**WHAT NEEDS TO BE DONE**: Output exactly the lines that run from the top of the entries to the line holding "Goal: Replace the", including both of those lines.

**WORKING DATA**:

"""

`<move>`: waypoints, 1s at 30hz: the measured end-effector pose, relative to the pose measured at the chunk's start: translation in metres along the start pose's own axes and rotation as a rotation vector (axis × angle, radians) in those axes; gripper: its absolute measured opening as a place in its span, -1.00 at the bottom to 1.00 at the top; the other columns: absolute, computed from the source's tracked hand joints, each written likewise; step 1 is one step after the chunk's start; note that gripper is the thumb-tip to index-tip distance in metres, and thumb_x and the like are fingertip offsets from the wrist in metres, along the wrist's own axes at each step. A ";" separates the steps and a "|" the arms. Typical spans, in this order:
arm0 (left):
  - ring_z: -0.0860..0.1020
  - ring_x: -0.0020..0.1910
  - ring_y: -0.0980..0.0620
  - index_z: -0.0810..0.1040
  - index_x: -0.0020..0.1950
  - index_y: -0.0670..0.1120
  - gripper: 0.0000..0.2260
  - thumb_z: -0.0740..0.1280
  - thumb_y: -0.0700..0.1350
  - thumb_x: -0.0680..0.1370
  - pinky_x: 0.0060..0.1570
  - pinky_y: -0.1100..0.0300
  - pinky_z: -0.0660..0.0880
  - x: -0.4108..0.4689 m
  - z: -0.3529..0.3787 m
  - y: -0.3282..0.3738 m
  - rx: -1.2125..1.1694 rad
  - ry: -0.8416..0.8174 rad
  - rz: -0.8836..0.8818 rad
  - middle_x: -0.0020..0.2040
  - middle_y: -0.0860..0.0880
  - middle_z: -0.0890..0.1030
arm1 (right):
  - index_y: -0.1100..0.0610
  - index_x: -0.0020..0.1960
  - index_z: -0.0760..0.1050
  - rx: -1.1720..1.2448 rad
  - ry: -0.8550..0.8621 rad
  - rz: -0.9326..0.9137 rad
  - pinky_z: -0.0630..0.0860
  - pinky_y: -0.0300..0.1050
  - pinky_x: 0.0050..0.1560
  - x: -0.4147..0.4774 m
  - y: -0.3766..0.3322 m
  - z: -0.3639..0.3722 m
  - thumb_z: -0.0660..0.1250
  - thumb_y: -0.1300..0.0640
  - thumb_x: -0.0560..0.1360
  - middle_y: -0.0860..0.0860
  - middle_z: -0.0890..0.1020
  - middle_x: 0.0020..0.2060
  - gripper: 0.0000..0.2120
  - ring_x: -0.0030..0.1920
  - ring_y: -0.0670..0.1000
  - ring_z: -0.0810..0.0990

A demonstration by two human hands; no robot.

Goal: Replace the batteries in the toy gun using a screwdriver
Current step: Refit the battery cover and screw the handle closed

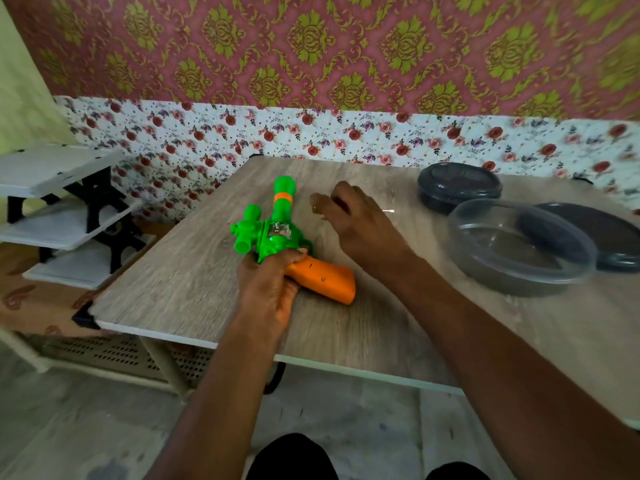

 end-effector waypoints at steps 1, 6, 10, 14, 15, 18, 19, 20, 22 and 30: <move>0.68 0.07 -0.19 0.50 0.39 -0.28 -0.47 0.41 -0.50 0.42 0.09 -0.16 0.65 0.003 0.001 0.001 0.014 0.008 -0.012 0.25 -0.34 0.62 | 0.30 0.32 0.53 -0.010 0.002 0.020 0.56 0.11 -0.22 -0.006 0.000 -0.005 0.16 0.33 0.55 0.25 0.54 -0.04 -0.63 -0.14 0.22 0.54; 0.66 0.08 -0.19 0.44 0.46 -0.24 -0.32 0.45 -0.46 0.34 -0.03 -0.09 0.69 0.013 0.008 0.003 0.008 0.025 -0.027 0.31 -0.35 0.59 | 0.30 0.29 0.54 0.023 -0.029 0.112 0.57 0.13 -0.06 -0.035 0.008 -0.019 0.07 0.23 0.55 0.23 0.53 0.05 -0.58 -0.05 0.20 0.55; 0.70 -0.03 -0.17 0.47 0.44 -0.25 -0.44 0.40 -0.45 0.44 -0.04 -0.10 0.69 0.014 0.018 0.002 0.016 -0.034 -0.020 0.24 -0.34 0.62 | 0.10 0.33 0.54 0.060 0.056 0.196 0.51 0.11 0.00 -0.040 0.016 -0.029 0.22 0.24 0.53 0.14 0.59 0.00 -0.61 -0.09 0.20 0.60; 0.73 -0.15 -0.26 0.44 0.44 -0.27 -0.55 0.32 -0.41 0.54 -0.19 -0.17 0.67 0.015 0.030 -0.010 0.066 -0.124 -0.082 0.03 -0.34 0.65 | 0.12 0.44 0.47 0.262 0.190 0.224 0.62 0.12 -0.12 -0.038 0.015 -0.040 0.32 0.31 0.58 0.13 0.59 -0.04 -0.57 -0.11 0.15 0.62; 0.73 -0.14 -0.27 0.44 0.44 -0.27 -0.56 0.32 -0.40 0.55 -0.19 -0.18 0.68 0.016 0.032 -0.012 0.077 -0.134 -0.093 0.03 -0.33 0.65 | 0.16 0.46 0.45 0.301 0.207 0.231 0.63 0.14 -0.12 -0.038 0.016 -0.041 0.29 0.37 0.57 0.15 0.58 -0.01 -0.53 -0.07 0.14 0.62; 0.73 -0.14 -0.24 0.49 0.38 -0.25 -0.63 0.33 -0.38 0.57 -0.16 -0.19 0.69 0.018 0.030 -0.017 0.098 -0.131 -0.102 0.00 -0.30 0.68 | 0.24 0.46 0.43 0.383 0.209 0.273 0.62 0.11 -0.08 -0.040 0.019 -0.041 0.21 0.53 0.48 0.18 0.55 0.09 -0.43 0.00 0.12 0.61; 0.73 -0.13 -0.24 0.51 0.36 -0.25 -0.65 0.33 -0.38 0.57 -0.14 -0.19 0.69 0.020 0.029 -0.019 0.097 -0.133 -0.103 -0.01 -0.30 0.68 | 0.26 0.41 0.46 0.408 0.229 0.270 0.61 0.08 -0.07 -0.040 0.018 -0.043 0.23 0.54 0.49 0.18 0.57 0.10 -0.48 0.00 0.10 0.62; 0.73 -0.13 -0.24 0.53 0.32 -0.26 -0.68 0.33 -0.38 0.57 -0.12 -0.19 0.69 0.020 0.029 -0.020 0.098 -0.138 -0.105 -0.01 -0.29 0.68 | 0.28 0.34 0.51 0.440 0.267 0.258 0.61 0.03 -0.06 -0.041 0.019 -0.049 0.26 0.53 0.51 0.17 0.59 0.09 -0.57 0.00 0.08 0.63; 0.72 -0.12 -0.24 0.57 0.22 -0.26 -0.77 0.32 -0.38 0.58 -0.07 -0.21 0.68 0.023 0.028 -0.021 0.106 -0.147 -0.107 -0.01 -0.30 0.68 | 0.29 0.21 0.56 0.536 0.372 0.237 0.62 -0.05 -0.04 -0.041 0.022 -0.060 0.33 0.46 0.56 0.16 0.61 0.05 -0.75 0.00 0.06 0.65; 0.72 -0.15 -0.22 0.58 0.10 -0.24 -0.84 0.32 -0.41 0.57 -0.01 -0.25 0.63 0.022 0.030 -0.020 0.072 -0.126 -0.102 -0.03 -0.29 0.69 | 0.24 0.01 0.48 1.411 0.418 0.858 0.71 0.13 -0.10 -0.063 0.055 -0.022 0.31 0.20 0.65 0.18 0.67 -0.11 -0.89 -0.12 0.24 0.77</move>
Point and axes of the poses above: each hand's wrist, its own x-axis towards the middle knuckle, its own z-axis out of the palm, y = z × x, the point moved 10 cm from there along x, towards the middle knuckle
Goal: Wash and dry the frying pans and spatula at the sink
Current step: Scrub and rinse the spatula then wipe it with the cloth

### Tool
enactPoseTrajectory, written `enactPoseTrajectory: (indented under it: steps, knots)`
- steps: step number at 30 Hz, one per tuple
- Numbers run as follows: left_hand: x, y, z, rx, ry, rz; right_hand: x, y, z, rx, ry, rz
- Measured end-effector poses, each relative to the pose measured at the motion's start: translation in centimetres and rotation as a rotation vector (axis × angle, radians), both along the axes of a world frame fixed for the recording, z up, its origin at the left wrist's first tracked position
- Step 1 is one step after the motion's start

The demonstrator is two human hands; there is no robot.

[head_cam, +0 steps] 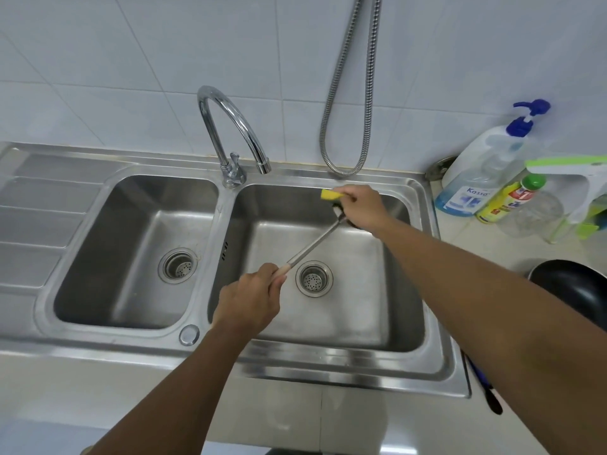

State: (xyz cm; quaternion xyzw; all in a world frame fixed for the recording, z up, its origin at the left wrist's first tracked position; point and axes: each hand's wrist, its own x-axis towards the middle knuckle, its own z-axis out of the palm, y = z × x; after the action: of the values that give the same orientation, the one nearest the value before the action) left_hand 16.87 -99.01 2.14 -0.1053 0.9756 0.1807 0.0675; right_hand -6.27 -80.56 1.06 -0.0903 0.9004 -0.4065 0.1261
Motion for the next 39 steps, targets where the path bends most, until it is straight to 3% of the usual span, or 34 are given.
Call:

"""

**RESPONSE**:
`<move>`: waypoints, 1s at 30hz: the measured end-effector pose, relative to the pose measured at the chunk's start: translation in metres along the start pose's own axes and rotation as a rotation vector (axis × angle, radians) in those axes; gripper: its absolute measured opening as a place in its span, -1.00 at the bottom to 1.00 at the top; the other columns: absolute, computed from the source's tracked hand joints, each written likewise; step 1 is one step after the chunk's start; note that gripper is the thumb-tip to index-tip distance in metres, and thumb_x and the like are fingertip offsets from the wrist in metres, along the wrist's own axes at each step. A ";" separates the steps and a "|" the arms. Typical spans, in this order:
arm0 (left):
  - ring_z: -0.0860..0.1020
  - ring_x: -0.0020..0.1910
  - ring_y: -0.0980..0.0620
  - index_z: -0.0810..0.1040
  - index_x: -0.0020..0.1950
  - index_y: -0.0670..0.1120
  - gripper: 0.0000..0.2260
  - thumb_z: -0.0740..0.1280
  - thumb_y: -0.0700..0.1350
  - thumb_x: -0.0680..0.1370
  - pinky_x: 0.0060..0.1570
  - pinky_y: -0.1100..0.0300
  - pinky_z: -0.0660..0.0880
  - x: -0.4108..0.4689 m
  - z: -0.3529..0.3787 m
  - y: -0.3282..0.3738 m
  - rx: -1.2125..1.1694 rad
  - ry: -0.8416..0.8174 rad
  - rz: -0.8836..0.8818 rad
  - middle_x: -0.0020..0.2040
  - middle_y: -0.0860..0.0880
  - middle_z: -0.0890..0.1030
arm1 (right):
  - index_y: -0.1100..0.0610
  - index_x: -0.0020..0.1960
  - index_z: -0.0760..0.1050
  - rx: -1.1720..1.2448 rad
  - ry: -0.8550..0.8621 rad
  - rz: -0.9326..0.9137 rad
  - pinky_z: -0.0630..0.0860
  - pinky_y: -0.0300..0.1050
  - pinky_x: 0.0050..0.1560
  - x: -0.4147..0.4774 m
  - y: -0.3766..0.3322 m
  - z: -0.3639..0.3722 m
  - thumb_z: -0.0660..0.1250
  - thumb_y: -0.1300..0.0640
  - thumb_x: -0.0560..0.1360
  - middle_y: -0.0860..0.0860
  - middle_z: -0.0890..0.1020
  - middle_x: 0.0020..0.2060
  - gripper: 0.0000..0.2120
  - ring_x: -0.0030..0.1920
  - ring_y: -0.0670..0.1000
  - ring_z: -0.0810..0.0990

A demonstration by two human hands; no robot.

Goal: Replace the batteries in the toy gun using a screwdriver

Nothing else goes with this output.